Count the lines in the data below that have "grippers" in them, and reply with only that number.

++++ Data section

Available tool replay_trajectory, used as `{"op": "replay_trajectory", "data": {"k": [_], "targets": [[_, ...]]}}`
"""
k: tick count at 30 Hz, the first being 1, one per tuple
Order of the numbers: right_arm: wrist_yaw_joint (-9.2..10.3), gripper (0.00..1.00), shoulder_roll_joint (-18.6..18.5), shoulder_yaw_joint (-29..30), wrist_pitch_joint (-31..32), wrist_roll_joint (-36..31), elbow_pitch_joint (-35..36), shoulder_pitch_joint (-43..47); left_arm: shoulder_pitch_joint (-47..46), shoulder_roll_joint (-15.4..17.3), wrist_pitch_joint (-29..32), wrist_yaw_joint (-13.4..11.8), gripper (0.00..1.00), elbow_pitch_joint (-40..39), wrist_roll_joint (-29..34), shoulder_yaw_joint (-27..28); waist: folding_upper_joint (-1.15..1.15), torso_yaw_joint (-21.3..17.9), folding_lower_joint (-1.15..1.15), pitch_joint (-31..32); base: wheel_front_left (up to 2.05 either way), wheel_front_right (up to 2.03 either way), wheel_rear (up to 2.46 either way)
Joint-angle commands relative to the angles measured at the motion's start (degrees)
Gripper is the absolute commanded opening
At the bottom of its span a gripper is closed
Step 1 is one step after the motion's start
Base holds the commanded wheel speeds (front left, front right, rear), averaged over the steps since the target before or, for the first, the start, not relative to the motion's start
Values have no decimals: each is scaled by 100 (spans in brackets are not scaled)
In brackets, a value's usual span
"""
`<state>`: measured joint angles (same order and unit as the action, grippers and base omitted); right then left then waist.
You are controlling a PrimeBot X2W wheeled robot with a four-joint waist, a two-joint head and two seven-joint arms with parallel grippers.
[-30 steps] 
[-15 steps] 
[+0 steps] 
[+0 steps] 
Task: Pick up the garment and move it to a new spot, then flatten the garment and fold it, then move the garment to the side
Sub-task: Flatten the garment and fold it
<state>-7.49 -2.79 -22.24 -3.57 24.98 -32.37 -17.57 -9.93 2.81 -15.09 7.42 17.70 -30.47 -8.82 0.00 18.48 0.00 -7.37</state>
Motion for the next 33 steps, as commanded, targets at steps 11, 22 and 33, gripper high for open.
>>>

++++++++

◆ **Exercise answer**: 2